The University Careers Advisory Service provides expert advice to all students to enable them to plan their futures, through guidance interviews, psychometric testing, employer presentations, skills events, practice job interviews and CV preparation.

Teaching staff can be easily contacted by e-mail, telephone, letter, or in person.

Further information about the above services is published on the WWW.

The Department provides:

15. Admissions criteria

Candidates must satisfy the general admissions requirements of the University.

The normal minimum entry qualifications required for this programme are equivalent to Three GCE A levels including Mathematics (or Pure Mathematics) and Physics. Offers of places typically require three GCE A levels at grades in the range AAA-ABB, or IB 36-32. The School has an Equal Opportunities Policy and welcomes applications from students with other types of qualifications or prior learning experience (for example, an Access to Science course). For more information, refer to the detailed entrance requirements School of Physics which are published on the Physics Entry Data page of the University of Exeter Undergraduate Prospectus, or contact the Admissions Tutor.

16. Regulation of assessment and academic standards

Each academic programme in the University is subject to an agreed School Assessment Marking Strategy, underpinned by institution-wide assessment procedures. The security of assessment and academic standards is further supported through the external examiners appointed for each programme. Their responsibilities are described in the University's Code of Good Practice for External Examiners and include access to draft papers, course work and examination scripts. Attendance at the Board of Examiners and the provision of an annual report are both required. Clear procedures are also in place for the monitoring of these annual reports at both School and University level. See the University's Teaching Quality Assurance (TQA) Manual for details of these processes.

School assessment marking strategy is published in the School Handbook. The Handbook also publishes the rules governing degree awards and classification for this programme. Briefly, an Honours Degree is awarded to students who have passed all modules and it is classified based on a weighted average of marks, as follows:

Class I 70% +
Class II, Division I60-69%
Class II, Division II50-59%
Class III40-49%

17. Indicators of quality and standards

The University and its constituent Schools draw on a range of data in their regular review of the quality of provision. The annually produced Performance Indicator Dataset details admission, progression, completion and first career destination data, including comparisons over a five-year timespan.

Progression statistics are included in routine internal monitoring and review processes (see 18 below).

This programme is accredited by the Institute of Physics.

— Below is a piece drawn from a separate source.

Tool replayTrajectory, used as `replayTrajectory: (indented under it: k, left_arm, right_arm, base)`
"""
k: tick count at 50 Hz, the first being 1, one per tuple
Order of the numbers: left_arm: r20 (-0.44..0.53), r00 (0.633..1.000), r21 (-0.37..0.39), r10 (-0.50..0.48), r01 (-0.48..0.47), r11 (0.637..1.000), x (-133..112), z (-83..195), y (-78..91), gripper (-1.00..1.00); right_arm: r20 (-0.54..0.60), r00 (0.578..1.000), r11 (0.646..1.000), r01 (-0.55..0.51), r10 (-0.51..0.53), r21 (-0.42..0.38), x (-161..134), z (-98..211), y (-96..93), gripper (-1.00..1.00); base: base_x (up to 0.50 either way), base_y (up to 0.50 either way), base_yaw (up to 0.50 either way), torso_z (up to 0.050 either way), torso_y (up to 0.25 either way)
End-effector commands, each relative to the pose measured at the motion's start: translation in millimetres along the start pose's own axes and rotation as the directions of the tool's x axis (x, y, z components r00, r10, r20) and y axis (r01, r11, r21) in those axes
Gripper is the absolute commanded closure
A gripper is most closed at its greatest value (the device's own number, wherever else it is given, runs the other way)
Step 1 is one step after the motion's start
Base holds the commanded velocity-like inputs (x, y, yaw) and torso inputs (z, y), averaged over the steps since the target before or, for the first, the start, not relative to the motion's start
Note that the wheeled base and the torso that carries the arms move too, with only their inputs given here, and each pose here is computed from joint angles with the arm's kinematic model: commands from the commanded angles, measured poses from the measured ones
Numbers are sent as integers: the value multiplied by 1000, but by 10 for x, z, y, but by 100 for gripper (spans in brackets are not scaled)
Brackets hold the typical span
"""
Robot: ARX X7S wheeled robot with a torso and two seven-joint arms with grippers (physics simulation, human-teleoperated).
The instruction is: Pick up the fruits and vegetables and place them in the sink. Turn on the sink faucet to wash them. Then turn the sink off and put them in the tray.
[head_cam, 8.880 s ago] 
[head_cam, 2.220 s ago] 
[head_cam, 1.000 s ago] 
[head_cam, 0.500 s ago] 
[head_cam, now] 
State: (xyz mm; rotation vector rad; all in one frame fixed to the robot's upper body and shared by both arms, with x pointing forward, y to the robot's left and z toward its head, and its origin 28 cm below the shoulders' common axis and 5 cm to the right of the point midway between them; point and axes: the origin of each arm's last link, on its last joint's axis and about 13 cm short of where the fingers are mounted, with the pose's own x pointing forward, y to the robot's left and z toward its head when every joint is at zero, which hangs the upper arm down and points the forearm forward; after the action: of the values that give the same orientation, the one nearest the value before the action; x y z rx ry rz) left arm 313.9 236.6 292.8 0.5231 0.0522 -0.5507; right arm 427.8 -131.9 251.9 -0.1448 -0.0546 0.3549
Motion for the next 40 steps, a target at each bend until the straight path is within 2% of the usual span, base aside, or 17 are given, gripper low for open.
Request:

The School of Physics was subject to Subject Review by the Quality Assurance Agency in 1999, when the educational provision was graded as excellent with a score of 22/24 points. QAA reports are published on the QAA website.

Research activity in Physics and Astronomy was classified as 5A by the RAE 2001 exercise.

18. Methods for evaluating and improving quality and standards

The University has procedures in place for the regular review of its educational provision, including the annual review of both modules and programmes which draw on feedback from such sources as external examiners' reports, student evaluation, student achievement and progression data, and the staff peer appraisal scheme. In addition, subject areas are reviewed every three years through a subject and programme quality review scheme that includes external input. These procedures are recorded in codes of practice contained in the TQA Manual.

Certain programmes are also subject to review and/or accreditation by professional and statutory bodies, while nearly all subject areas are reviewed from time to time by the national Quality Assurance Agency for HE; see the QAA web site for review reports on subjects at Exeter. See section 17 for details of recent outcomes applicable to this programme.